We’ve recently started noticing the horrifying sorts of brand and product names involved in the baby products market.
Let’s set products aimed at older children aside for a bit; Destructo-Megalon Pencil Holders and Magical Pony Wonder Companion Backpacks can wait for another post. I’m just thinking here of the products marketed for use with really young kids, where it’s the parents doing the shopping.
If you’ve had kids, just think back across the brand names that’ve sublimated into your subconscious, and scan your mental images of your shelves. The bathroom shelves are an especially good place to check.
If you haven’t had kids, and haven’t paid much attention to what baby products tend to be called, here’s a quick way to work it out: hold your teeth a centimeter apart, and see how many sounds you can make without moving your jaw or opening your lips more than an inch vertically or horizontally at any given time. Do that for ten seconds and you’ve probably generated several new brand names and violated the trademarks of a couple old ones.
Basically, there seems to be some unwritten rule in baby product marketing that they need to be composed mainly of “oo,” “ee” and “shh” sounds and their kindred, with precious few harder consonants rattling around towards the beginning of the words safely removed from the stream of gentle exhalation that follows. They’re the soft sounds we’ve come to associate, at least in consumer terms, with maternal comfort and shelter. The sort of sounds you can make without exposing too many scary teeth.
The thing is, I don’t think these product names are aimed at kids, because kids this young aren’t yet reliable targets for marketing and don’t yet participate in purchasing decisions. They can recognize and start preferring brands pretty early (around 8 months, I’ve read), but it takes a bit longer to play a meaningful role in spending money, and they’re hard to reach via media and advertising that early. Which means that however fiercely the brands will be competing with you for your child’s love later on, at the beginning they seem to be aimed at adults. Adults who, at least prior to having kids, responded primarily to brands with a respectable number of consonants, an interplay in phonemes across words in a phrase, or clever puns.

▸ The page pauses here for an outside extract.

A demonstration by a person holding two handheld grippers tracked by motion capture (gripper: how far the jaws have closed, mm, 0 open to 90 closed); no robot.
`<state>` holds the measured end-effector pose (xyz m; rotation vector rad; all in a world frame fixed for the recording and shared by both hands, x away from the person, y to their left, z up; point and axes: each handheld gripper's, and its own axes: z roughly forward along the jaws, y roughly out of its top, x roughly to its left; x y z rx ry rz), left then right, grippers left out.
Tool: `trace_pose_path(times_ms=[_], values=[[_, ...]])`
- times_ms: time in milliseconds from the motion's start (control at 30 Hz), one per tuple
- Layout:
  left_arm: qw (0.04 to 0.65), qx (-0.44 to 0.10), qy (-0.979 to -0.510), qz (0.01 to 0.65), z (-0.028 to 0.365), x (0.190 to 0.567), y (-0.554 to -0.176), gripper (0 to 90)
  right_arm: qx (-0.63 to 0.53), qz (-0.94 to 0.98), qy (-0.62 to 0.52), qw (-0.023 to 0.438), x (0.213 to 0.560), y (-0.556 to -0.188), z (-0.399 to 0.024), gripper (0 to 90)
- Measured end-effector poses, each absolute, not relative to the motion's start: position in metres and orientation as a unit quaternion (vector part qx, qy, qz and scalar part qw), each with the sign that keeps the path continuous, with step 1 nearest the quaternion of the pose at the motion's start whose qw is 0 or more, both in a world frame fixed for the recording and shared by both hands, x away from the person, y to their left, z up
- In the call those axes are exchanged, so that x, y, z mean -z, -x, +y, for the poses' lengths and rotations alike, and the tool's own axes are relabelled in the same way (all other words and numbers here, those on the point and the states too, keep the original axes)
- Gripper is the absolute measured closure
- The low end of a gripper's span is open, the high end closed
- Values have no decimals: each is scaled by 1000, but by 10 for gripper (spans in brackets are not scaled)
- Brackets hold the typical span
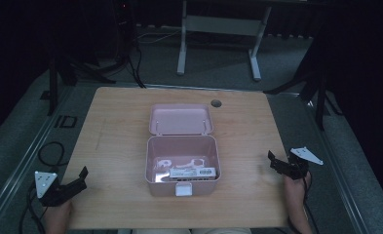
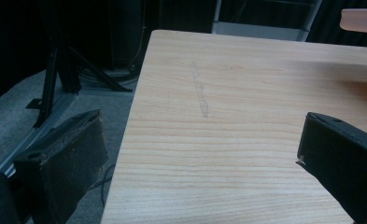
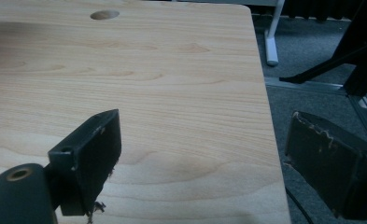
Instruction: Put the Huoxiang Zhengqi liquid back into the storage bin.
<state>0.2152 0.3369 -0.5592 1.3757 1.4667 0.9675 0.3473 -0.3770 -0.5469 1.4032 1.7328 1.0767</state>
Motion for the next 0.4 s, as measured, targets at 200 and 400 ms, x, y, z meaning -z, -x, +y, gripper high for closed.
trace_pose_path(times_ms=[200,400], values=[[442,-389,-552,590,337,559,-215,16,-411,672,-525,322,548,-349,-374,110],[443,-390,-551,591,337,559,-215,16,-405,676,-528,316,549,-351,-375,110]])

This came to mind because we were shopping for diapering products today, and looking down the lists of product names was basically like sliding around between a pair of infinitely large breasts while being serenaded by a cavalcade of cherubs whose repertoire consistent entirely of cooing. “Bumkins.” “Bummis.” “Tushies.” “Fuzzies.” “Noodle and Boo.” And so forth. I’m not making any of those names up, BTW. Sometimes the word is followed by a slightly more ordinary word like “wipe” or “wrap” or “liner,” but that doesn’t really change anything. If humans were born sexually mature, parents would be standing at the store shelf trying to decide between “Booshy Fuckables” and “Spumkin’s Extra Sensation.”
Either the marketing industry is under a colossal misconception that parents of preverbal children regress into some sort of preverbal state themselves and need to be cooed at from store shelves and catalogs, or there’s some sort of horrible moment coming where due to hormones or whatever else I’m supposed to be attracted to such sounds — or face ostracism by all the parents when I don’t. Unfortunately, the marketers have both the psychologists and the statisticians working for them and billions of dollars on the line, which suggests they’re probably right.
I heard somewhere that babies genuinely do respond somewhat more strongly to baby talk from their parents than to ordinary adult speech patterns. On the other hand, I’m having trouble imagining how you’d effectively get a control group on that study.
The diaper products are especially bad, I suppose because the parental consumers of these products are simultaneously swerving around in some sort of hormonally-induced subverbal fugue and at an only marginally more rational level dealing with the sort of fear brought on by the prospect of a two year-long geyser of unguided feces with your adorable bundle of love at the tip of it. So we’re well primed to swerve for the rounded letters and pursed-lip brand names on the shelves. Further, there aren’t really any alternatives — most of the time, there is no rational, mature-sounding brand option. And when there is, I’ll probably ignore it like all the other parents, because first priority is more likely to be my fuzzy notion of what will ensure my child’s contentment, closely followed by the desire to not have excrement leaking out all over everything. Penalizing the makers of dumb-sounding brands is, unfortunately, going to wind up further down the list, somewhere after washability, hypoallergenicity and non-toxicity.
Oh well. Maybe the pencil holders and backpacks phase will be easier.